(Exercise) For each line below with the word "would", write out a copy.

(Items from a data source)
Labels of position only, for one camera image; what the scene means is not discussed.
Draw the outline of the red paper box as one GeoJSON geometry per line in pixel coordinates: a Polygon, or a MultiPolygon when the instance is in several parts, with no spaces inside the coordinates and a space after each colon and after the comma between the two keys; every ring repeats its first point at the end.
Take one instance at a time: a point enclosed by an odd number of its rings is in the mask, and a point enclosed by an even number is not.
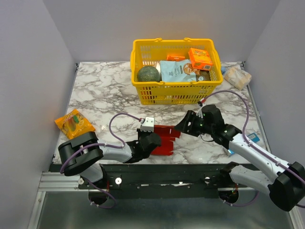
{"type": "Polygon", "coordinates": [[[181,132],[170,125],[155,125],[154,132],[161,138],[161,146],[155,148],[151,155],[171,156],[173,154],[173,144],[177,138],[180,138],[181,132]]]}

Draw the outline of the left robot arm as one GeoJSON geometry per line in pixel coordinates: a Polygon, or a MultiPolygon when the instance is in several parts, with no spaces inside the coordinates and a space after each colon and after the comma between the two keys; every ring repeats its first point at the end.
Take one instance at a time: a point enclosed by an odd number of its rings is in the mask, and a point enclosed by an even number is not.
{"type": "Polygon", "coordinates": [[[148,132],[122,146],[99,143],[95,132],[87,132],[59,145],[62,162],[60,173],[67,177],[80,175],[88,179],[94,188],[102,188],[106,177],[102,166],[96,164],[98,160],[132,164],[147,159],[161,145],[160,136],[154,132],[148,132]]]}

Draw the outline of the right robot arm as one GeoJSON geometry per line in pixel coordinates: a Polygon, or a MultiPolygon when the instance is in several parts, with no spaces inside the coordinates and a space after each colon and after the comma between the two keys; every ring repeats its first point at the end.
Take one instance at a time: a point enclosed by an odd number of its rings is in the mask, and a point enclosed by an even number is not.
{"type": "Polygon", "coordinates": [[[298,162],[289,163],[270,154],[234,125],[226,124],[215,105],[206,105],[199,112],[189,110],[175,130],[198,137],[208,134],[213,141],[242,156],[257,170],[231,162],[219,175],[225,187],[242,184],[269,196],[281,210],[290,211],[305,196],[305,168],[298,162]]]}

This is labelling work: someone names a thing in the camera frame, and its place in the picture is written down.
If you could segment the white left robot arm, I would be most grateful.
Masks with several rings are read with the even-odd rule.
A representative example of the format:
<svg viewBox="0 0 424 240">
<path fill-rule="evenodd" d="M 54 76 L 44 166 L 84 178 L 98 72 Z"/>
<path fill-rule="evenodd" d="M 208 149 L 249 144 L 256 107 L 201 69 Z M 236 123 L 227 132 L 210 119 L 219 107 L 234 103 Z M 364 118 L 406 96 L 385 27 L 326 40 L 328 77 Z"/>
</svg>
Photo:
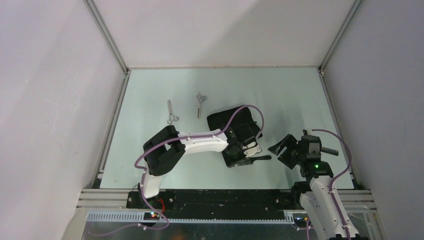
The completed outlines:
<svg viewBox="0 0 424 240">
<path fill-rule="evenodd" d="M 185 155 L 217 152 L 222 153 L 227 167 L 250 165 L 258 159 L 262 148 L 255 135 L 239 140 L 231 128 L 215 129 L 209 132 L 188 133 L 177 131 L 174 125 L 168 125 L 146 141 L 141 160 L 146 166 L 140 181 L 138 201 L 145 208 L 153 208 L 158 202 L 162 177 L 168 174 Z"/>
</svg>

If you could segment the black handled comb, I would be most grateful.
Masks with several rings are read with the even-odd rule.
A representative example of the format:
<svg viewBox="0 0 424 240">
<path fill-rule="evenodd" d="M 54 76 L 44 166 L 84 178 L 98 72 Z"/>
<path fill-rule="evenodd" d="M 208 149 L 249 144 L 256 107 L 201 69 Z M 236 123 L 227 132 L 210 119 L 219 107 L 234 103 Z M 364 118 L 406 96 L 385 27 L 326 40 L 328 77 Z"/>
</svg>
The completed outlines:
<svg viewBox="0 0 424 240">
<path fill-rule="evenodd" d="M 246 161 L 247 165 L 252 165 L 255 161 L 268 161 L 272 159 L 271 155 L 263 155 L 263 156 L 256 156 L 256 157 L 247 157 L 248 160 Z"/>
</svg>

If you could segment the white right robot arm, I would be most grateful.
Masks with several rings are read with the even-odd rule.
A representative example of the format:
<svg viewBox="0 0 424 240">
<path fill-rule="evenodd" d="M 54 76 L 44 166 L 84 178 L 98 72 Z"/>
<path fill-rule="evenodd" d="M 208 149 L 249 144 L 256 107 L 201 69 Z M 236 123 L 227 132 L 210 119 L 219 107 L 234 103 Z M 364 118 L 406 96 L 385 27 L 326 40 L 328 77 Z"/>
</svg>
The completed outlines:
<svg viewBox="0 0 424 240">
<path fill-rule="evenodd" d="M 335 186 L 338 177 L 322 160 L 322 153 L 337 156 L 337 150 L 324 147 L 318 136 L 305 131 L 300 140 L 288 134 L 268 151 L 286 167 L 300 167 L 300 175 L 305 180 L 293 184 L 290 201 L 295 208 L 306 211 L 307 231 L 313 227 L 320 240 L 361 239 Z"/>
</svg>

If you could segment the black zippered tool case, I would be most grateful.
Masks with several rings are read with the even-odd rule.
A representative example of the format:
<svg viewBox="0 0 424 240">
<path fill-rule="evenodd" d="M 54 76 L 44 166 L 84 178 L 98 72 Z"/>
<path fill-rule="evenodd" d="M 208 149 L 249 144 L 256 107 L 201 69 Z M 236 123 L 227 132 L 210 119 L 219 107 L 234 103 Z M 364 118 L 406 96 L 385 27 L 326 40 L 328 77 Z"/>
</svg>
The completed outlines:
<svg viewBox="0 0 424 240">
<path fill-rule="evenodd" d="M 222 130 L 238 108 L 239 107 L 234 107 L 208 115 L 206 120 L 209 129 L 211 131 L 216 129 Z M 230 131 L 237 137 L 239 142 L 243 142 L 251 137 L 256 137 L 260 131 L 260 127 L 257 125 L 257 122 L 253 120 L 250 109 L 245 107 L 234 116 L 225 134 L 229 134 Z"/>
</svg>

(Result of the task)
If you could segment the white left robot arm, I would be most grateful.
If you could segment the black handled comb, I would be most grateful.
If you could segment the white right robot arm, I would be most grateful.
If you could segment the black zippered tool case, I would be most grateful.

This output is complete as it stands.